** EXERCISE OBJECTIVE **
What needs reproducing is the run of lines in the data below starting at the line with "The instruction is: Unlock" and ending at the line with "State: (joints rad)", both ends included. Copy it exactly, without pictures, and add nothing.

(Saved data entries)

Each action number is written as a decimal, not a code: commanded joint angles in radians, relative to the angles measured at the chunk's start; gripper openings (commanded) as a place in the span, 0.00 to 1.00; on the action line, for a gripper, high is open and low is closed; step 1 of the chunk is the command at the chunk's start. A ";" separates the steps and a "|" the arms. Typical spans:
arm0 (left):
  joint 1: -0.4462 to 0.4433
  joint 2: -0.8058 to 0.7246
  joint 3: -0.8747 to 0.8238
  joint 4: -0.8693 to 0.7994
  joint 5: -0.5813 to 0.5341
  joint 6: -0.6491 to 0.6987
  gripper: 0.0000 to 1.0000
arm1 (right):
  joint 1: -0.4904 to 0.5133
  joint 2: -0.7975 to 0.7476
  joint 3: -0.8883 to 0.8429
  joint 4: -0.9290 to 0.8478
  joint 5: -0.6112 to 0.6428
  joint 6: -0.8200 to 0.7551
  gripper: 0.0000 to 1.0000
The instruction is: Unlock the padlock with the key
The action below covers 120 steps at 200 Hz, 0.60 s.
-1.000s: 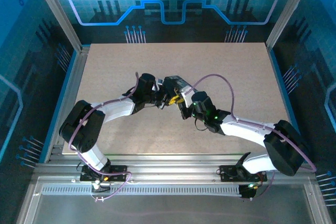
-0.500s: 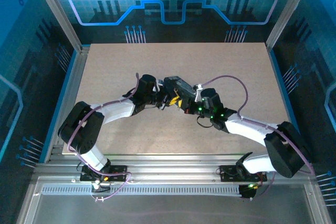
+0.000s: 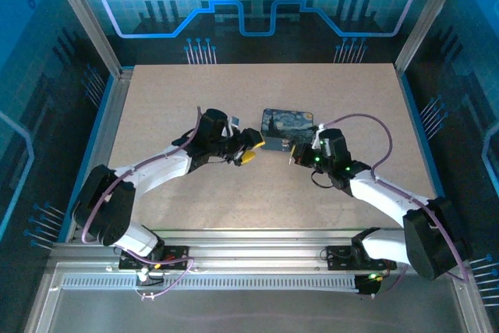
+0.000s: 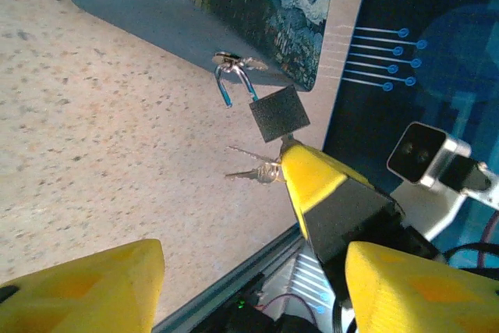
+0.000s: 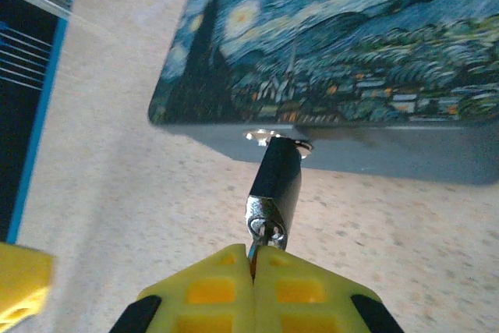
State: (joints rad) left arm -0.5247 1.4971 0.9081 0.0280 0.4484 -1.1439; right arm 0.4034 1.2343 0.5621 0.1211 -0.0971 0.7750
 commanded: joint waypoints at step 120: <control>0.008 0.129 0.355 -0.407 -0.337 0.503 0.65 | -0.170 0.077 -0.096 -0.031 -0.033 -0.217 0.30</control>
State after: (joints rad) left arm -0.5106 1.5681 1.1988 -0.3378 0.1539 -0.7189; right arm 0.2504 1.2949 0.4679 0.0879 -0.1318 0.6029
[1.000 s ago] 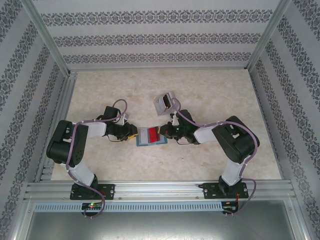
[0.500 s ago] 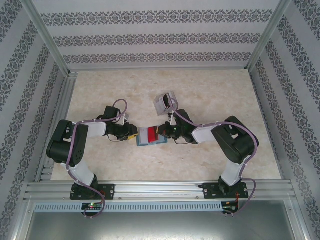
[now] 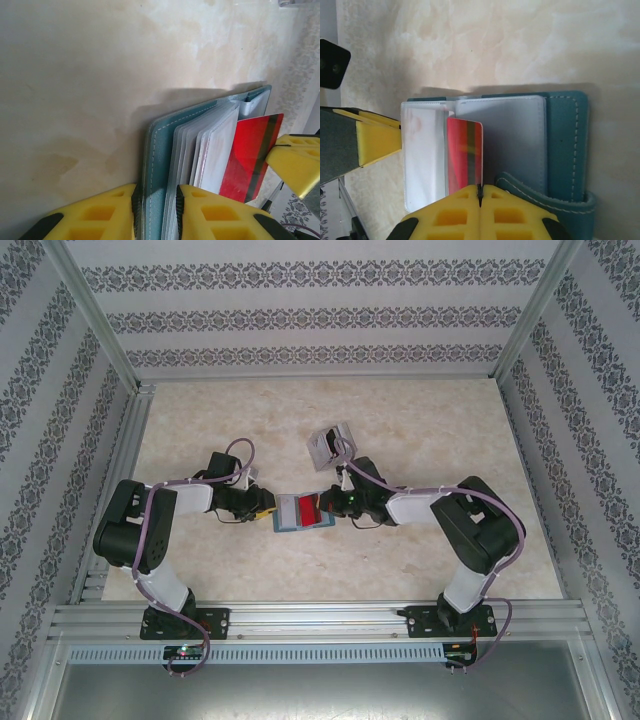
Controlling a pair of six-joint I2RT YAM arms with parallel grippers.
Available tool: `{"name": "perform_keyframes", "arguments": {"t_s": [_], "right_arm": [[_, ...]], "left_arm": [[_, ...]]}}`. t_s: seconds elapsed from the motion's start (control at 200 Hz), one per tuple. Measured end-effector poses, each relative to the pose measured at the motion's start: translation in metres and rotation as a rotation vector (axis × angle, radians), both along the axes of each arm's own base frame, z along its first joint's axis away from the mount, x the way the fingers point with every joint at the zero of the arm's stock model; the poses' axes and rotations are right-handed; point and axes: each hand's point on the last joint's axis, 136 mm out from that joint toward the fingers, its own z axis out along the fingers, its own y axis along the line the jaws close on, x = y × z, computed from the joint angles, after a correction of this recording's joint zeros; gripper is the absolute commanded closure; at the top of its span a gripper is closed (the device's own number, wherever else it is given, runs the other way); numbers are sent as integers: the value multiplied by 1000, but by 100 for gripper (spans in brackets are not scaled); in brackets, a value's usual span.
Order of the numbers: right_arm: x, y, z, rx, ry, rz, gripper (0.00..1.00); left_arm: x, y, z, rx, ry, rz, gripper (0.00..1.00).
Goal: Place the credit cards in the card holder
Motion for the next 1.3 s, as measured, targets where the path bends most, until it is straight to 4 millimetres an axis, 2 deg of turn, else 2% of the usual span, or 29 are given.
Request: {"name": "perform_keyframes", "arguments": {"t_s": [0.16, 0.41, 0.6, 0.704, 0.854, 0.929, 1.009, 1.194, 1.304], "right_arm": [[3, -1, 2, -17, -12, 3, 100], [10, 12, 0, -27, -31, 14, 100], [11, 11, 0, -30, -31, 11, 100], [9, 11, 11, -18, -43, 14, 100], [8, 12, 40, 24, -88, 17, 100], [8, 14, 45, 42, -94, 24, 100], [6, 16, 42, 50, -74, 27, 100], [1, 25, 18, 34, -18, 44, 100], [2, 24, 19, 36, -20, 42, 100]], "left_arm": [[1, -1, 0, -4, 1, -2, 72], [1, -1, 0, -5, 4, -1, 72], [1, -1, 1, -3, 6, -1, 72], [5, -1, 3, 1, -1, -1, 72], [14, -1, 10, 6, -30, -4, 72], [14, -1, 10, 6, -30, -4, 72], [14, -2, 10, 6, -30, -4, 72], [14, -1, 14, 5, -42, -3, 71], [15, 0, 25, 7, -72, 2, 66]]}}
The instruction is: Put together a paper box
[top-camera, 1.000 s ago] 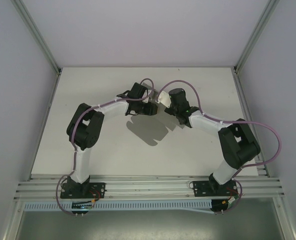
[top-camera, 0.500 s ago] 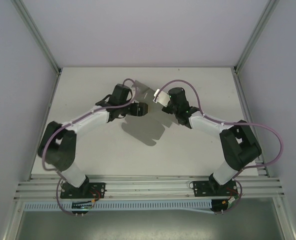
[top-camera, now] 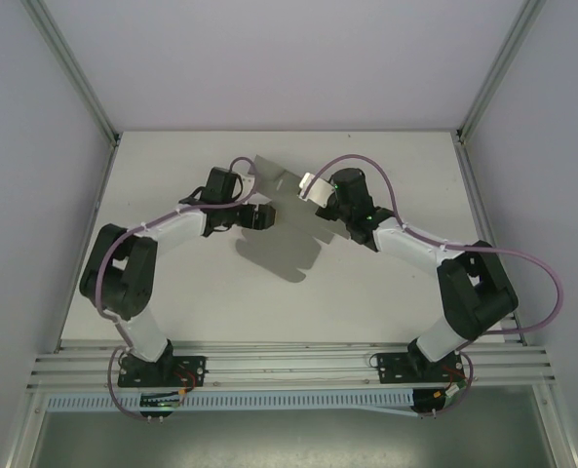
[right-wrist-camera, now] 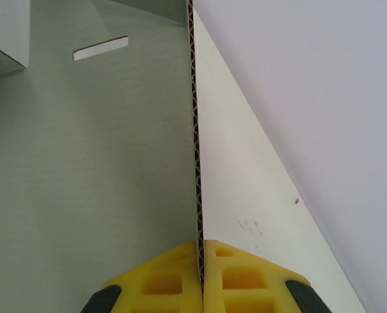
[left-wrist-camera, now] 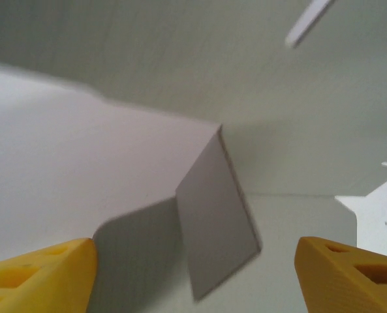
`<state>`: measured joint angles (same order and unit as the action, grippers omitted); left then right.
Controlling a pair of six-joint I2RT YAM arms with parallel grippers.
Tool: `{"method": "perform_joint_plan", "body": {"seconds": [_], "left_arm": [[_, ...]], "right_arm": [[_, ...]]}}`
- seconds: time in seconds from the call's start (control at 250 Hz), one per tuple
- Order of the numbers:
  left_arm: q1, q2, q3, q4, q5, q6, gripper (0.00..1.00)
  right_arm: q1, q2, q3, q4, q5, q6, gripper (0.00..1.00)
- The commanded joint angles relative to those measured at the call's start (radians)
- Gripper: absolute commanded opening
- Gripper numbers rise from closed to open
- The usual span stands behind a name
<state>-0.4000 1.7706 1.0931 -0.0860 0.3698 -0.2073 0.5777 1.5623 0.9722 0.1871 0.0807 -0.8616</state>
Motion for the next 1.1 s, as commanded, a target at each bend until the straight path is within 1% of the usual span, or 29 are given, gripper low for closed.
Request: {"method": "perform_joint_plan", "body": {"seconds": [0.0,0.044,0.076,0.16,0.26,0.316,0.416,0.46,0.48,0.52,0.58,0.703,0.835,0.891,0.955,0.995,1.095], "left_arm": [[-0.001,0.04,0.051,0.058,0.035,0.054,0.74],[-0.001,0.047,0.051,0.073,0.024,0.045,0.73],[0.0,0.049,0.045,0.089,0.016,0.039,0.7],[0.0,0.033,0.009,0.151,-0.004,0.048,0.7],[0.0,0.015,-0.066,0.268,0.023,0.083,0.68],[-0.002,0.024,-0.064,0.257,0.053,0.086,0.66],[0.0,0.044,-0.059,0.242,0.141,0.086,0.64],[-0.002,0.046,-0.065,0.25,0.15,0.084,0.64],[-0.002,0.045,-0.07,0.255,0.145,0.082,0.62],[0.0,0.046,-0.075,0.256,0.132,0.08,0.55],[0.0,0.044,-0.075,0.245,0.126,0.083,0.5],[0.0,0.047,-0.066,0.217,0.131,0.084,0.51],[-0.001,0.063,-0.058,0.208,0.158,0.076,0.5],[-0.002,0.078,-0.044,0.192,0.15,0.062,0.41],[-0.002,0.1,-0.023,0.165,0.14,0.045,0.35],[-0.002,0.113,-0.007,0.157,0.133,0.028,0.29],[-0.002,0.136,-0.001,0.18,0.16,-0.015,0.28]], "right_arm": [[0.004,-0.036,0.003,-0.003,-0.064,-0.013,0.0],[0.005,-0.037,0.005,-0.01,-0.077,-0.012,0.0],[0.005,-0.039,0.007,-0.019,-0.086,-0.016,0.0],[0.004,-0.045,0.008,-0.033,-0.107,-0.017,0.0],[0.004,-0.051,0.01,-0.041,-0.114,-0.022,0.0],[0.003,-0.053,0.012,-0.047,-0.111,-0.023,0.0],[0.004,-0.048,0.015,-0.049,-0.102,-0.03,0.0],[0.003,-0.048,0.016,-0.05,-0.1,-0.03,0.0],[0.003,-0.046,0.016,-0.051,-0.1,-0.03,0.0],[0.004,-0.045,0.018,-0.051,-0.1,-0.03,0.0],[0.004,-0.047,0.017,-0.049,-0.097,-0.03,0.0],[0.002,-0.041,0.022,-0.03,-0.069,-0.028,0.0],[0.006,-0.036,0.023,-0.014,-0.074,-0.021,0.0],[0.012,-0.039,0.023,-0.011,-0.075,-0.022,0.0],[0.025,-0.043,0.016,-0.006,-0.071,-0.03,0.0],[0.033,-0.049,0.011,-0.005,-0.071,-0.037,0.0],[0.056,-0.062,-0.002,-0.007,-0.073,-0.04,0.0]]}}
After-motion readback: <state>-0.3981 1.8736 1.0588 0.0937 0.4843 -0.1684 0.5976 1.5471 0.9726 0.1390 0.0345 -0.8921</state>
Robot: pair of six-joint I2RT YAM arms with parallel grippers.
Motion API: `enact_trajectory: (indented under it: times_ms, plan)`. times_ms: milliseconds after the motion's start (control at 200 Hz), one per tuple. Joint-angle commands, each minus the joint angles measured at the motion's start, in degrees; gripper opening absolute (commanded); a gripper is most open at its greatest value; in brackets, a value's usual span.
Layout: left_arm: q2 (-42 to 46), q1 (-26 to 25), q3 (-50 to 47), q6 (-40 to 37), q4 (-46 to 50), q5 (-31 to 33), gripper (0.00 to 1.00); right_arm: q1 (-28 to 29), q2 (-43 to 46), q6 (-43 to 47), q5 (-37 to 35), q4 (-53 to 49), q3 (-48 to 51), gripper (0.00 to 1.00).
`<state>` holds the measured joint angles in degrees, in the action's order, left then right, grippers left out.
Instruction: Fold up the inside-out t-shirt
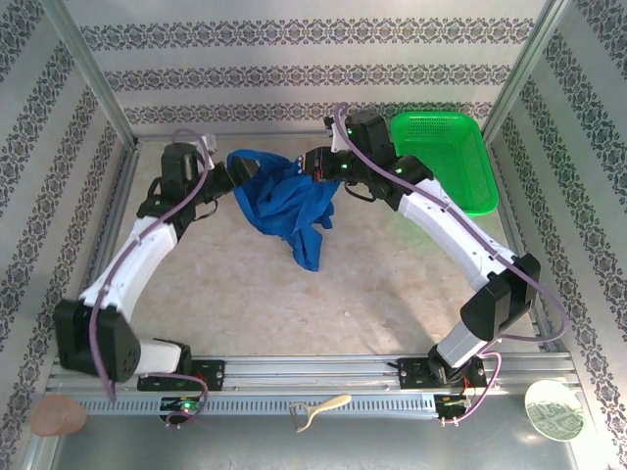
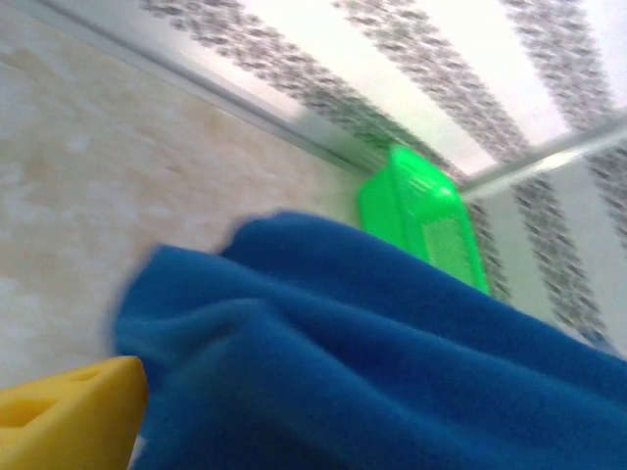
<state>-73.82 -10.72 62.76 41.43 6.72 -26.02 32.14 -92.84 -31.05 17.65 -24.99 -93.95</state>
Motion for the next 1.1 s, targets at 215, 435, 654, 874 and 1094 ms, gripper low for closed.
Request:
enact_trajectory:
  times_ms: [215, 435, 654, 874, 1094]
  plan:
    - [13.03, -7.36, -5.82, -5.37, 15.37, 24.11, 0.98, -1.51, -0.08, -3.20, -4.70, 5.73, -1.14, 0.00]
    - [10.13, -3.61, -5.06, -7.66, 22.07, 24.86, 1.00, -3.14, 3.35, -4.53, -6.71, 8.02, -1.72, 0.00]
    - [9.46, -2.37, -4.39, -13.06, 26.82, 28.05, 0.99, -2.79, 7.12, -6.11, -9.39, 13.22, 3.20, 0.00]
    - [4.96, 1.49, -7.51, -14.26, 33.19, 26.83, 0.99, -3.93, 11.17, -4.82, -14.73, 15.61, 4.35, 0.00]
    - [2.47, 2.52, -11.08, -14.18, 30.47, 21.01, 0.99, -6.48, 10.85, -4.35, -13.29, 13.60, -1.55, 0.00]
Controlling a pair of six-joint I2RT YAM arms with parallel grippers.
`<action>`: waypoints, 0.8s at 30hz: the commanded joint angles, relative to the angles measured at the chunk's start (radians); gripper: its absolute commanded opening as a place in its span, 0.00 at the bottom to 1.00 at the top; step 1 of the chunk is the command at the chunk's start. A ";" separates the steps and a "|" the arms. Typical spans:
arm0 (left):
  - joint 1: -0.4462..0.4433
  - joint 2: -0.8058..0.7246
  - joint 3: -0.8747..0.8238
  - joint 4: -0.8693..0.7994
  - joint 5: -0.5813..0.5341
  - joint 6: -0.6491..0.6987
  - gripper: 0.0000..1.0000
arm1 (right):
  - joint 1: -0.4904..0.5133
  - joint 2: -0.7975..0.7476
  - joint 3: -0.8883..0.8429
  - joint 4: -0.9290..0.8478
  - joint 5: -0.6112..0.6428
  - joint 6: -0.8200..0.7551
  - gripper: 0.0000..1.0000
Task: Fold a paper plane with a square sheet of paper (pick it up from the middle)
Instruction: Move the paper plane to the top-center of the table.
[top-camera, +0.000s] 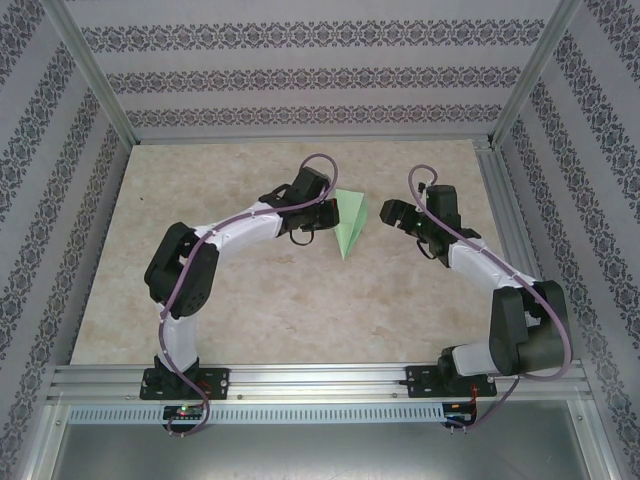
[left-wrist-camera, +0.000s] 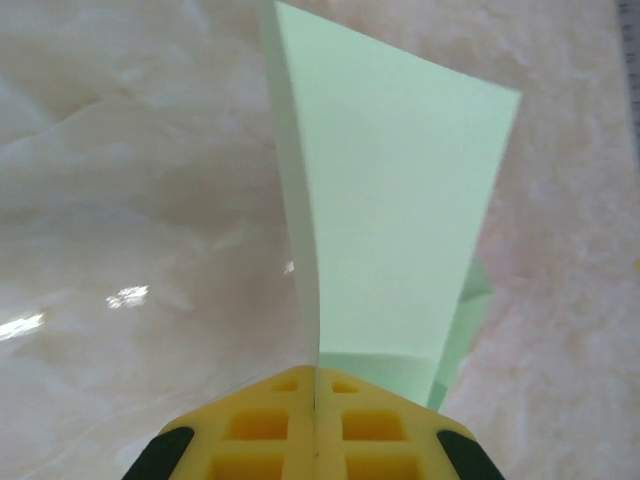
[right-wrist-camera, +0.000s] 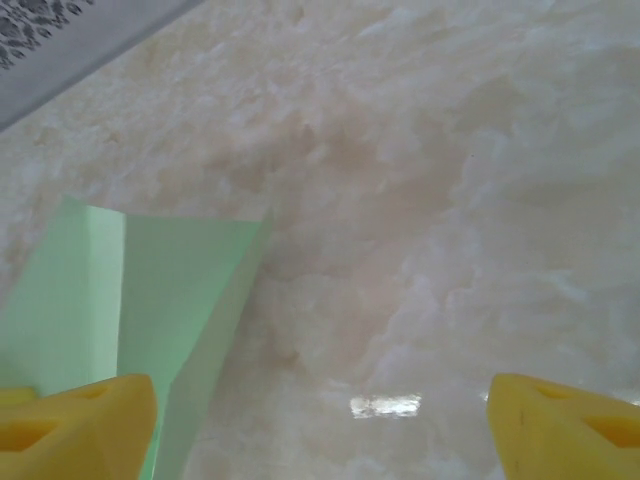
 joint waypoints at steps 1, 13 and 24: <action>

** RESPONSE BELOW **
The instruction is: Unlock the padlock with the key
The action below covers 120 steps at 200 Hz, 0.60 s.
-1.000s: 
-0.500s: 
+0.000s: 
+0.000s: 
+0.000s: 
State: (joints rad) left arm -0.5247 1.4971 0.9081 0.0280 0.4484 -1.1439; right arm 0.4034 1.2343 0.5621 0.1211 -0.0971 0.7750

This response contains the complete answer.